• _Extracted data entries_
___
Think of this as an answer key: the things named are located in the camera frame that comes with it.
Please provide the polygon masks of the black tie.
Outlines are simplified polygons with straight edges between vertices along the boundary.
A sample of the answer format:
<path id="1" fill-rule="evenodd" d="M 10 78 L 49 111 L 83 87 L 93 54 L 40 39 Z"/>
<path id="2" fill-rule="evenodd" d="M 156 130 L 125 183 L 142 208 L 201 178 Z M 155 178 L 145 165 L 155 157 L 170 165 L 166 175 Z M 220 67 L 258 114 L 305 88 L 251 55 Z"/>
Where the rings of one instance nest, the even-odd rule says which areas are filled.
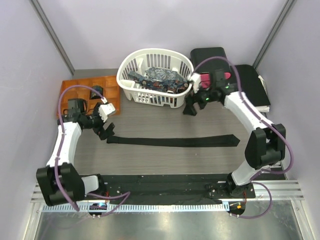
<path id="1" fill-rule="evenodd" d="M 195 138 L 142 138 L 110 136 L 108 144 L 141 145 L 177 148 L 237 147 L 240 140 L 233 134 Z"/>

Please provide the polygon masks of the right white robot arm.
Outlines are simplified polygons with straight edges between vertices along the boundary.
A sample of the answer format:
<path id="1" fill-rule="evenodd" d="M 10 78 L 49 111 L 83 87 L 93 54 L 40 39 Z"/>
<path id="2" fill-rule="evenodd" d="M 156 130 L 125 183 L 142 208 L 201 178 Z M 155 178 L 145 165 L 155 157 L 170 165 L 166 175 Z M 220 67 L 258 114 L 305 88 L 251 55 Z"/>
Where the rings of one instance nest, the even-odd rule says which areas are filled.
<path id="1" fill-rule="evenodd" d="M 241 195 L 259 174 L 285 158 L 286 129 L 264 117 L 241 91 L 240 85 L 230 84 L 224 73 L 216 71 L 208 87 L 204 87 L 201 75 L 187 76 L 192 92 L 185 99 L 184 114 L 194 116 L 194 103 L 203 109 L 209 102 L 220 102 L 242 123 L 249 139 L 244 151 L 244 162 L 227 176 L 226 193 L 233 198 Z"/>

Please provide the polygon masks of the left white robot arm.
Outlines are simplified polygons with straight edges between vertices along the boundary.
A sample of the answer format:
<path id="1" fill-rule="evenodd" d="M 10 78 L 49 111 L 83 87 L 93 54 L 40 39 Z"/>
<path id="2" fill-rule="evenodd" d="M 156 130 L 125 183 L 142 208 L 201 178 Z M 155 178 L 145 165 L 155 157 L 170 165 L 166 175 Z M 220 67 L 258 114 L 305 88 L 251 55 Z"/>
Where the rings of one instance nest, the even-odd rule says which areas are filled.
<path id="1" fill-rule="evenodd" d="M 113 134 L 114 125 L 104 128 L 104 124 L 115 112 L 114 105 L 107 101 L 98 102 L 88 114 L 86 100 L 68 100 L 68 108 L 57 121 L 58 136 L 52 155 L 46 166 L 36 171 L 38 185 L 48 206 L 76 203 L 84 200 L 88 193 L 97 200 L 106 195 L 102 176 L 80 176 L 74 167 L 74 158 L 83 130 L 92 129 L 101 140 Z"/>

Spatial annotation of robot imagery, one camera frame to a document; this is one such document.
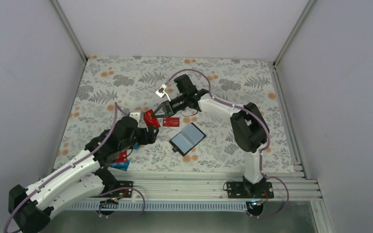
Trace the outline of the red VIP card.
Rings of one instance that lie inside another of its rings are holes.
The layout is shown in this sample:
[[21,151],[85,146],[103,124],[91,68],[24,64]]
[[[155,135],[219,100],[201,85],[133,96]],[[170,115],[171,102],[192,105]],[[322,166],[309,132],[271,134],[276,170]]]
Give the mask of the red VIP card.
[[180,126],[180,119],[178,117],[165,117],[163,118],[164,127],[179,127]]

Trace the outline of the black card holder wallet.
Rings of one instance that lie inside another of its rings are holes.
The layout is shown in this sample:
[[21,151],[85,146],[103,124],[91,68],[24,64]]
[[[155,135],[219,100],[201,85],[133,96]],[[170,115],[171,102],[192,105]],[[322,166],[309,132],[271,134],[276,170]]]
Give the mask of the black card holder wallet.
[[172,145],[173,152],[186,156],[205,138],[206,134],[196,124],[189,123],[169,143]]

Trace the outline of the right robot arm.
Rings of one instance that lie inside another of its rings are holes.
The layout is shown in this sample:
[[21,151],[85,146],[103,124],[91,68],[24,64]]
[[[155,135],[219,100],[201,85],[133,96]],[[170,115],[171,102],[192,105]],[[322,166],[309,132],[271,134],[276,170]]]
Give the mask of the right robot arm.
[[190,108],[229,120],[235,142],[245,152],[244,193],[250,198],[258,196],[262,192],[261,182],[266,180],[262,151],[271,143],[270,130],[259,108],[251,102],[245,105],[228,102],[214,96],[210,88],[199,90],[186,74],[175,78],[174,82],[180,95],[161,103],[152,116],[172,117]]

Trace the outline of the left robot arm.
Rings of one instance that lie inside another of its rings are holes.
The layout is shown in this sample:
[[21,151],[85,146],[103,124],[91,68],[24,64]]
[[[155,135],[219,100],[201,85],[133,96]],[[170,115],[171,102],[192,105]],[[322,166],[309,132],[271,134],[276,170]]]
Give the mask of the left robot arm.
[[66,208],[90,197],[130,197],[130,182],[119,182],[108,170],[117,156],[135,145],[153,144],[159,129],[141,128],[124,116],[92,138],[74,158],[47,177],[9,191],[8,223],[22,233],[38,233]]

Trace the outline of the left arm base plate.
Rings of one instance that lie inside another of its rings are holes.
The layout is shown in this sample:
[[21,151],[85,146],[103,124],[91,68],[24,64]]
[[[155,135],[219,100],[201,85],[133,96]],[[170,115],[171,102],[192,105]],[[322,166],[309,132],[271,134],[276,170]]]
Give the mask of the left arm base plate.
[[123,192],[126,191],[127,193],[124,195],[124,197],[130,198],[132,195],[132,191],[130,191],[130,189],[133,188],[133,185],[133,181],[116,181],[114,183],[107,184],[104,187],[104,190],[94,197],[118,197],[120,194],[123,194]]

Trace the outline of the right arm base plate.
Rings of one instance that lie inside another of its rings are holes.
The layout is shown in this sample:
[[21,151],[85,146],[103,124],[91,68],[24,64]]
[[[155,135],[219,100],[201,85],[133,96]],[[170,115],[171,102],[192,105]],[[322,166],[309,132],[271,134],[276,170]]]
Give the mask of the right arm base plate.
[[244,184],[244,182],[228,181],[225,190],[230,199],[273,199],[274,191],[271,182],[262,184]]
___
• _Task prompt_
Show the lines where the word "frame" appears in the entries.

• _Task output_
Think of this as an answer key: the things named are located in the camera frame that comes with it.
Spatial annotation of robot imagery, one camera frame to a document; this is one such document.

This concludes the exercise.